### EXTRACTED INFORMATION
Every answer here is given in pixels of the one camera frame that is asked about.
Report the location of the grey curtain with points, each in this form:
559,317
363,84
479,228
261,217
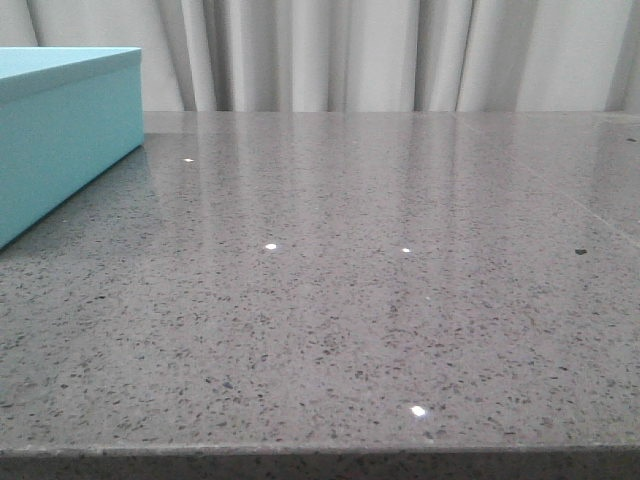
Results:
368,56

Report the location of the light blue box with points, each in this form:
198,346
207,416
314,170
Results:
67,115

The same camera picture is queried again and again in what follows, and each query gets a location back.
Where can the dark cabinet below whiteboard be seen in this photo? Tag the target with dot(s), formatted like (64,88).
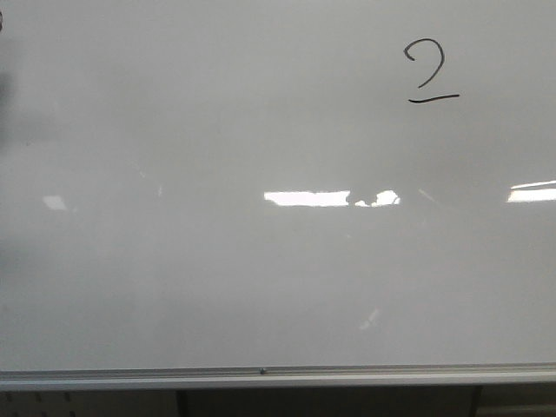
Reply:
(488,400)

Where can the white whiteboard with aluminium frame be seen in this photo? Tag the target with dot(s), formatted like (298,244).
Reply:
(344,193)

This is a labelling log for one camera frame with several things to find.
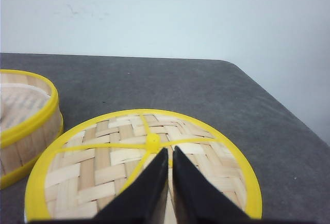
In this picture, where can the bamboo steamer basket one bun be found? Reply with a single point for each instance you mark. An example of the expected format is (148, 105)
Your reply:
(30, 121)

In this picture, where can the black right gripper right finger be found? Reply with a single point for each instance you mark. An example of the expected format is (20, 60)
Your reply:
(197, 200)

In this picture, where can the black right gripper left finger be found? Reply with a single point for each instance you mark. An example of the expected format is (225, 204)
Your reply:
(144, 201)

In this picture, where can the yellow-rimmed woven bamboo lid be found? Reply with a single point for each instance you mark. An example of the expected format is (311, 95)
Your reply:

### EXERCISE
Go through the records above and, whenever a line includes the word "example", copy it.

### EXPECTED ANSWER
In this picture, where can the bamboo steamer basket one bun be found? Reply with a single point for each instance you mark. An example of the expected format is (148, 105)
In this picture, where can the black right gripper right finger be found? Reply with a single point for each instance you mark. An example of the expected format is (20, 60)
In this picture, where can the black right gripper left finger be found? Reply with a single point for each instance you mark. An example of the expected format is (225, 204)
In this picture, where can the yellow-rimmed woven bamboo lid be found? Reply with a single point for each instance you mark. An example of the expected format is (311, 95)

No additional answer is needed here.